Il y aura un avant et un après cette grève. Il sera nécessaire de tirer les bilans du rôle des organisations syndicales à La Poste, de discuter de quelles priorités se donner pour faire face à la politique d’attaque systématique contre les droits des postiers de la part de la direction.
La reprise du travail aujourd’hui suite à la satisfaction de nos principales revendications ne veut pas dire l’arrêt de la lutte. Au contraire : le comité de grève élu en Assemblée Générale continuera à se réunir, afin de faire en sorte que les postiers du 92 prennent toute leur part dans la lutte contre la direction de La Poste.

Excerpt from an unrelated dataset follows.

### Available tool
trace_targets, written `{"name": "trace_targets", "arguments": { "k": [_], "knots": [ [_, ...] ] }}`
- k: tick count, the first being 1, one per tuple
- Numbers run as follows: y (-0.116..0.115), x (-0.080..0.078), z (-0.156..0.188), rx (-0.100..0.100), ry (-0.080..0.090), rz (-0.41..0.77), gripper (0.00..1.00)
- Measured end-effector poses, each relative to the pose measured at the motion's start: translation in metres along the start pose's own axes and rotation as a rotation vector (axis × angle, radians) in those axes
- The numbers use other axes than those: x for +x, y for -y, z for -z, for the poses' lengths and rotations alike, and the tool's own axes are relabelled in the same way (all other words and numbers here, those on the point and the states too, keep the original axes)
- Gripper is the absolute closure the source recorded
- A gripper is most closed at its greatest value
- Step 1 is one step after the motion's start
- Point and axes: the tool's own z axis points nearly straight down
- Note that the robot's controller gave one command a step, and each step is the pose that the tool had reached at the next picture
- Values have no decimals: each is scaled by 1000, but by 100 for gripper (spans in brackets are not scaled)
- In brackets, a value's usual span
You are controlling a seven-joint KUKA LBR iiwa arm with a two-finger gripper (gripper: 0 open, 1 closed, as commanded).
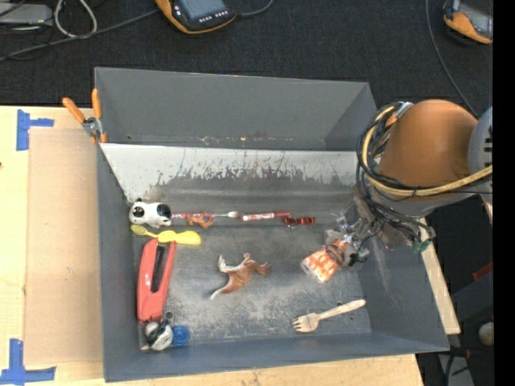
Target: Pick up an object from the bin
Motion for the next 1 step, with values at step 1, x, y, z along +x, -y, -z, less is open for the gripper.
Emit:
{"name": "trace_targets", "arguments": {
  "k": [1],
  "knots": [
    [0,0,3,0,1,0,100]
  ]
}}
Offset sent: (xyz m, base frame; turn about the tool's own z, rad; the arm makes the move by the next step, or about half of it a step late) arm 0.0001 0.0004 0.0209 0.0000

Nous nous investirons pleinement dans le débat sur le rôle des syndicats comme outils que doivent se réapproprier les travailleurs, pour faire gagner les luttes. Cela passera inévitablement par un renforcement des syndicats.
Durant tout l’été, nous populariserons notre grève et nous chercherons à susciter le débat sur les leçons à en tirer. Nous maintiendrons les liens tissés avec les autres postiers et les autres secteurs en lutte, en particulier avec les intermittents, précaires et chômeurs, que nous saluons chaleureusement et à qui nous souhaitons de gagner face au gouvernement. Nous ferons tout ce qui est en notre pouvoir pour les y aider.